Moreover, she’s become a model of consistency. The former Hale Irwin Elite Player hasn’t yet finished outside the top 20 in a tournament this season, going 6-for-6. And on Sunday she posted her fifth top-11 showing of the season, placing seventh at the Clover Cup event she won in 2015.
In fact, since going to Oklahoma, the two-time CJGA Tournament of Champions winner has finished in the top 20 in 12 of her first 16 college tournaments.
This season, Wood has shot at or under par in 12 of her 17 tournament rounds. It’s little wonder why she’s a consensus top-50 women’s college golfer in the country, with Golfstat ranking her 24th and Golfweek 41st. In addition, she’s currently 70th in the women’s World Amateur Golf Rankings.

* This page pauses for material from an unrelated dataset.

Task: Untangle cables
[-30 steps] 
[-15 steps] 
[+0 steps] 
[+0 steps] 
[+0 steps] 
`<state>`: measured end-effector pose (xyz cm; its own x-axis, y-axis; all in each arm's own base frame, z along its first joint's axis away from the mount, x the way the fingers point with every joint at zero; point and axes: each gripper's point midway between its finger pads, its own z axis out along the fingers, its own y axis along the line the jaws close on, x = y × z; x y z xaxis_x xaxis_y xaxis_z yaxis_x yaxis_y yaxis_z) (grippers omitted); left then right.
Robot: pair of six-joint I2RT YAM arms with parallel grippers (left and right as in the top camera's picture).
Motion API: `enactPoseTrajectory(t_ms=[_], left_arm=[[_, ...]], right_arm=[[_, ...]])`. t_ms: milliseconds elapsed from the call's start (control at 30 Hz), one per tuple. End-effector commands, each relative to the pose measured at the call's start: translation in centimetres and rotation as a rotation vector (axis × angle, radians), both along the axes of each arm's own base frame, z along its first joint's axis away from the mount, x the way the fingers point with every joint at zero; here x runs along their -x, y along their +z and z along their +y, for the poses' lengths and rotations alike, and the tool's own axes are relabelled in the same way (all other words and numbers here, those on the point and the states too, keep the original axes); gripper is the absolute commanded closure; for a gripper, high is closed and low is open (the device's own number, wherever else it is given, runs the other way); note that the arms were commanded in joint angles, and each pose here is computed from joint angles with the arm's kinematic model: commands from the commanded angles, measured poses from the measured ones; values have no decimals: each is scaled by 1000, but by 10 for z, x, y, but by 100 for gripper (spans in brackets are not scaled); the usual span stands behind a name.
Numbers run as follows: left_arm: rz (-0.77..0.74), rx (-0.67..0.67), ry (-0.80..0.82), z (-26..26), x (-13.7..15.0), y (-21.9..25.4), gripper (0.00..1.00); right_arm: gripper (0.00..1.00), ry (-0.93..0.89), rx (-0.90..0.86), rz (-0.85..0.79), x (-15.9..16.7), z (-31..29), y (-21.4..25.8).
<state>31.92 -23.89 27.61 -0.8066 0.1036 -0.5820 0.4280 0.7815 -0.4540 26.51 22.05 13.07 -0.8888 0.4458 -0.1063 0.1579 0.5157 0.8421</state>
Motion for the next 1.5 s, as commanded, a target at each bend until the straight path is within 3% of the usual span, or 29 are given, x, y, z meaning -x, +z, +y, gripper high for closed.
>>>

And, if she can continue her strong play over the next two months or so, she may very well take ownership of the best season-long stroke average in University of Oklahoma women’s golf history.
That record currently belongs to Jao-Javanil Chirapat, who posted a 72.26 norm in 2012-13. With somewhere between three and five tournaments remaining in the season, Wood is more than half of a stroke ahead of that pace.
And, mind you, Wood is less than halfway through her college career.